Still, Tim Hortons is determined to become a major player in the U.S. Its most recent annual report called the U.S. a “must-win” market and outlined a top-line, five-year growth strategy that focused on extending dayparts, increasing check averages, expanding the rollout of its bakery-café model, and seeding new markets. And that was before the brand was purchased by Burger King, which moved its headquarters to Canada, christened the new company Restaurant Brands International, and promised to invest in Tim Hortons to set it up for U.S.—and worldwide—success.

“When I look at the U.S. market, I see the world’s largest economic market,” Tim Hortons then-CEO Marc Caira told the Wall Street Journal in May 2014. “I see the world’s largest foodservice market. I see a food market that continues to grow. I see a population that continues to grow. I see a country [that’s similar]. … When you look at all these things and you have a brand like Tim Hortons, why would you not go into that market? To me, it’s not a question of not being there, but what are you going to do that’s different for you to succeed?”

Past performance
The U.S.’s first Tim Hortons opened near the Canadian border in Tonawanda, New York, in 1984. Wendy’s International Inc. purchased Tim Hortons parent company TDL Group Ltd. for $425 million in 1995. The goal was to leverage Tim Hortons’ coffee and baked goods to drive guests into cobranded Wendy’s/Tim Hortons units on both sides of the border during the breakfast daypart.

There were early signs that the partnership might falter. Tim Hortons cofounder Ron Joyce sold his stock in Wendy’s International in 2002 after losing confidence in senior management decisions, such as switching from locally baked goods to frozen par-baked product shipped from a central warehouse. And U.S. stores continually missed sales goals despite significant marketing investment.

“American consumers were confused. They didn’t understand how the two brands worked together, so the partnership just didn’t work,” says Darren Tristano, a restaurant industry consultant for Technomic.
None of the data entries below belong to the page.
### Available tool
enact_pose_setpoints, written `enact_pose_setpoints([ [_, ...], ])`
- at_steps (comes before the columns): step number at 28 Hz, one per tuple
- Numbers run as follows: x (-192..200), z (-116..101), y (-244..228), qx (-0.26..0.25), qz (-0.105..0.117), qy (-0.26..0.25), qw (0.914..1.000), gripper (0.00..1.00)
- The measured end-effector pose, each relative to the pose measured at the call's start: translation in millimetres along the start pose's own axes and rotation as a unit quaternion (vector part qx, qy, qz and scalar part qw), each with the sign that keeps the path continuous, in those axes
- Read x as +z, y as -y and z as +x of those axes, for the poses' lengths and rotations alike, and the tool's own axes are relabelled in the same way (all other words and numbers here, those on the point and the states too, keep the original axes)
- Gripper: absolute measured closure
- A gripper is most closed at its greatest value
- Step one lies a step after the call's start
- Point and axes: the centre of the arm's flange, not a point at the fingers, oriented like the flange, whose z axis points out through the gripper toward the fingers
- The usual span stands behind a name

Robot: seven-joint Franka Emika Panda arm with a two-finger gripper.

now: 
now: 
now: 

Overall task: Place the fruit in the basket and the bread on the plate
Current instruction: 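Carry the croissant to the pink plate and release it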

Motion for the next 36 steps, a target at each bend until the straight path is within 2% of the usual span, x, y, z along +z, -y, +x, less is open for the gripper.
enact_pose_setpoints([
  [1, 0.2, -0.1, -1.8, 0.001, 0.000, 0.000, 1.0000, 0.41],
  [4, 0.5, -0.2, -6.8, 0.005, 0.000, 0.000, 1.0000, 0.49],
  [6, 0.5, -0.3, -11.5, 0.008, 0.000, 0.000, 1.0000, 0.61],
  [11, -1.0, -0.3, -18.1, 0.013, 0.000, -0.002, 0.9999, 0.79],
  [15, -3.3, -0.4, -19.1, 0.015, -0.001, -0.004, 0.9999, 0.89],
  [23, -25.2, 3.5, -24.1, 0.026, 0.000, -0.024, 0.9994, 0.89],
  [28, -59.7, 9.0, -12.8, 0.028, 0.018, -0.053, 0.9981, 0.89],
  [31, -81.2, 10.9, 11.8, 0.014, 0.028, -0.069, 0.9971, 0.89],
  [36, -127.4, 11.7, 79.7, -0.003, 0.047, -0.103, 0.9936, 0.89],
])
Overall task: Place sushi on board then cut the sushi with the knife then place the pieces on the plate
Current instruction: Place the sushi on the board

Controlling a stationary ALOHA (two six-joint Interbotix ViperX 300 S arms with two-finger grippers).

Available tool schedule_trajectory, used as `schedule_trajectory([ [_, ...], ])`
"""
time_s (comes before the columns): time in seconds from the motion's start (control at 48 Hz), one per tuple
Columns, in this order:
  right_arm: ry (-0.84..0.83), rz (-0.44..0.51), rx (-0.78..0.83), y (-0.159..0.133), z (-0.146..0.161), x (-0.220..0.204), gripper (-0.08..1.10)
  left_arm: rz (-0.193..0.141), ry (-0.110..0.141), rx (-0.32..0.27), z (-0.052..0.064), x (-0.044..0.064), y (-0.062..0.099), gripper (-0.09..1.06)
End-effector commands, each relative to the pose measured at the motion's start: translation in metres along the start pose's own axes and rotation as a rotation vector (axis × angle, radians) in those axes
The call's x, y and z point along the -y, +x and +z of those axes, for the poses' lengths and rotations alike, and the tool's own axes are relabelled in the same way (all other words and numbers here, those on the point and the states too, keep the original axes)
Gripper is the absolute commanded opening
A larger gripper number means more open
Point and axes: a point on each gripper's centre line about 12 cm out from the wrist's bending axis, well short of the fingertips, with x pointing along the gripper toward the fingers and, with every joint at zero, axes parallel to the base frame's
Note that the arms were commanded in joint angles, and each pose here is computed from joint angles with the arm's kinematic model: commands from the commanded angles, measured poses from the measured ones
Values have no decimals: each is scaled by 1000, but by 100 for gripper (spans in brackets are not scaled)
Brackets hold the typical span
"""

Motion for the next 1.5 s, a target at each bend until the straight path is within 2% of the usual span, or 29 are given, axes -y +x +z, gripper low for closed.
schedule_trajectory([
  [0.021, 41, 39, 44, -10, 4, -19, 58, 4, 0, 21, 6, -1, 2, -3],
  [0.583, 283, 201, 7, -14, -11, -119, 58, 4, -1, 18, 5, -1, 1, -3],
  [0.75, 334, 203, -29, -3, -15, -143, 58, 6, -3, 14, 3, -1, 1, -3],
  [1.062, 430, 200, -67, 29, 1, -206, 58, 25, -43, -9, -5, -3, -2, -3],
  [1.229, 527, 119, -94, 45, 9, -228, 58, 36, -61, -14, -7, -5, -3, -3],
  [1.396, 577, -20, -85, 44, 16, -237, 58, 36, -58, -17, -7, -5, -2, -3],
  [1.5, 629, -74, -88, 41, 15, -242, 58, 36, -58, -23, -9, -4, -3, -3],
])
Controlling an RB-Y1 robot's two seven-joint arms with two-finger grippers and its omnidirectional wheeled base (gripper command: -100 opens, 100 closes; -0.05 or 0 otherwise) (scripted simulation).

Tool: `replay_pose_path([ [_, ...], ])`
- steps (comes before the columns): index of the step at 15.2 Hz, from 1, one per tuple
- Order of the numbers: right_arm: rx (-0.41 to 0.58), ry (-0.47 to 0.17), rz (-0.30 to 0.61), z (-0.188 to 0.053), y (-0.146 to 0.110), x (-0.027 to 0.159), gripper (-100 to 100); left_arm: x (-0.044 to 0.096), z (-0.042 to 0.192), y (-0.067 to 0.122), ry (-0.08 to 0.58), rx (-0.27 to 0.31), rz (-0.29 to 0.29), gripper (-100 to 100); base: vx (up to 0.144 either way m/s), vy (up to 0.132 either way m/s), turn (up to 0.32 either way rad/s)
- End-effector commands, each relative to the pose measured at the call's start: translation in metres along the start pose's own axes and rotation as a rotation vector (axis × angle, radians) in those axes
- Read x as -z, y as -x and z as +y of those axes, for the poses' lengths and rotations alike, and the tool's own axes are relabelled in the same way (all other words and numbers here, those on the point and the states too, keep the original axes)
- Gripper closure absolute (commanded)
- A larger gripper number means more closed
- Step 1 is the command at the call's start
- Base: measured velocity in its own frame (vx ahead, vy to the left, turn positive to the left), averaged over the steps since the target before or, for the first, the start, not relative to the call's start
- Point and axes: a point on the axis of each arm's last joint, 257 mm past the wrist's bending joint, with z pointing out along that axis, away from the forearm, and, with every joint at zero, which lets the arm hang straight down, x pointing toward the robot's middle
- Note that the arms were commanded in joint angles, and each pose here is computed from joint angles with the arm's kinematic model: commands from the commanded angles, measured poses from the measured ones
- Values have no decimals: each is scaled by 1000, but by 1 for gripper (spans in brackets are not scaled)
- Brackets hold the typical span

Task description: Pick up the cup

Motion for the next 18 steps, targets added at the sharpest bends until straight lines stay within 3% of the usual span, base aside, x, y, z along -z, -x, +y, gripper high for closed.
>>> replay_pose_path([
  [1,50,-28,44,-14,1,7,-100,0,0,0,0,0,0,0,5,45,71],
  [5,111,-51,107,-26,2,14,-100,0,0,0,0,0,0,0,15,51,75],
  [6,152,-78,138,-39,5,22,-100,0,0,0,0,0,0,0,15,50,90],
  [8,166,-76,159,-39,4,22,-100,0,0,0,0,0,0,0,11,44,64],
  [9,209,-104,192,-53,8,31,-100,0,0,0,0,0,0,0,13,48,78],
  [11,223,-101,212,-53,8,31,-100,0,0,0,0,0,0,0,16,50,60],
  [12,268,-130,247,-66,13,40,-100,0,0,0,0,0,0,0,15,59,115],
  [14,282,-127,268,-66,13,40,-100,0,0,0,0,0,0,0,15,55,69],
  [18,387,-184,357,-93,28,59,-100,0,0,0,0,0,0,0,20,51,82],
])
Still, Canadian Tim Hortons stores performed well, accounting for one-quarter to one-third of parent company Wendy’s earnings in 2004. On the strength of those stores, investors began pressuring Wendy’s to spin off Tim Hortons to increase shareholder value. In 2005, Wendy’s announced plans to roll out its own breakfast menu by 2007. The next year, it listed Tim Hortons on the New York Stock Exchange and earned more than $670 million on the first day of trading. And in August 2006, Wendy’s told The Street is would sell its $4.17 billion worth of Tim Hortons stock.
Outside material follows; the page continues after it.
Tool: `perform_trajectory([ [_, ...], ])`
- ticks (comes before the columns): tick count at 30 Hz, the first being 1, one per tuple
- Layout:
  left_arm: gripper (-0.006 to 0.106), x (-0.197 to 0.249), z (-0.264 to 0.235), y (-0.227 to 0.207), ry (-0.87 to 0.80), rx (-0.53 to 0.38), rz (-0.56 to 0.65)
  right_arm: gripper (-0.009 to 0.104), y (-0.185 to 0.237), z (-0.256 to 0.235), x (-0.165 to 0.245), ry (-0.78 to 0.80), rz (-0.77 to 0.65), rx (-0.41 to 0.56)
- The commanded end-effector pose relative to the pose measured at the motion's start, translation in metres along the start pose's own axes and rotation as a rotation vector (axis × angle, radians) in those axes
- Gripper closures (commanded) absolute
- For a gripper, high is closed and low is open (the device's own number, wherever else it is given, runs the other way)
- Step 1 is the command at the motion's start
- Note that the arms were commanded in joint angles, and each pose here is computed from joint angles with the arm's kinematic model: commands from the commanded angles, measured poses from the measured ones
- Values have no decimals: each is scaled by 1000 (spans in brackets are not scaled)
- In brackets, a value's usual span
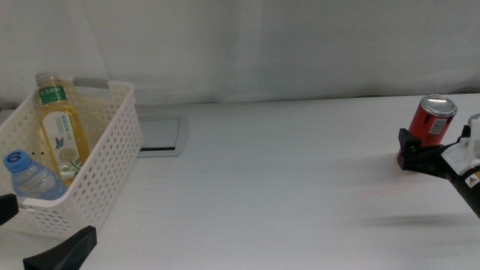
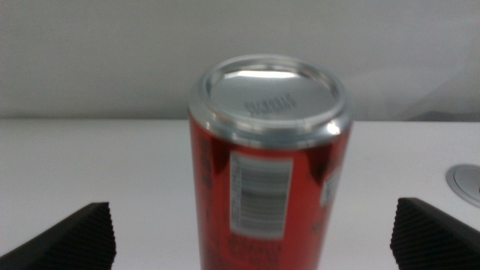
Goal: Use arms to grab the bottles and put them into the dustbin to the left of the table.
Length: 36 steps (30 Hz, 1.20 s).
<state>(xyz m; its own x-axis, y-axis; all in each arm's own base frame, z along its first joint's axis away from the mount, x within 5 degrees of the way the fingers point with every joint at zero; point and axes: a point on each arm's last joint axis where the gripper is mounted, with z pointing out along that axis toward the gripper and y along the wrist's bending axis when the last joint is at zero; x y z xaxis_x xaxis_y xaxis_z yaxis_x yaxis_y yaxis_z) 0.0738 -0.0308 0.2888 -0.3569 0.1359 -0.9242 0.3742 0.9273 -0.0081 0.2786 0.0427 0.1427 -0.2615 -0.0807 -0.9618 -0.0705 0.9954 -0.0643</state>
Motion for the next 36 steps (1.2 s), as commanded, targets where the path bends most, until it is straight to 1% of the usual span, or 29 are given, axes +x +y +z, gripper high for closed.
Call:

Tim Hortons corporate ownership moved back to Canada in 2009, while U.S. operations remained in Dublin, Ohio. Cobranded units with Wendy’s remain in operation, though the two brands are no longer tied at the corporate level.

Since that time, the Tim Hortons standalone growth strategy in the U.S. has come under scrutiny from stockholders and industry-watchers alike. Thirty-six stores in the Northeast closed in 2010. U.S. same-store sales dipped 0.5 percent in the first quarter of 2013, inciting pressure from hedge fund investors Scout Capital Management LLC and Highfields Capital to curb U.S. expansion efforts in favor of buying back shares.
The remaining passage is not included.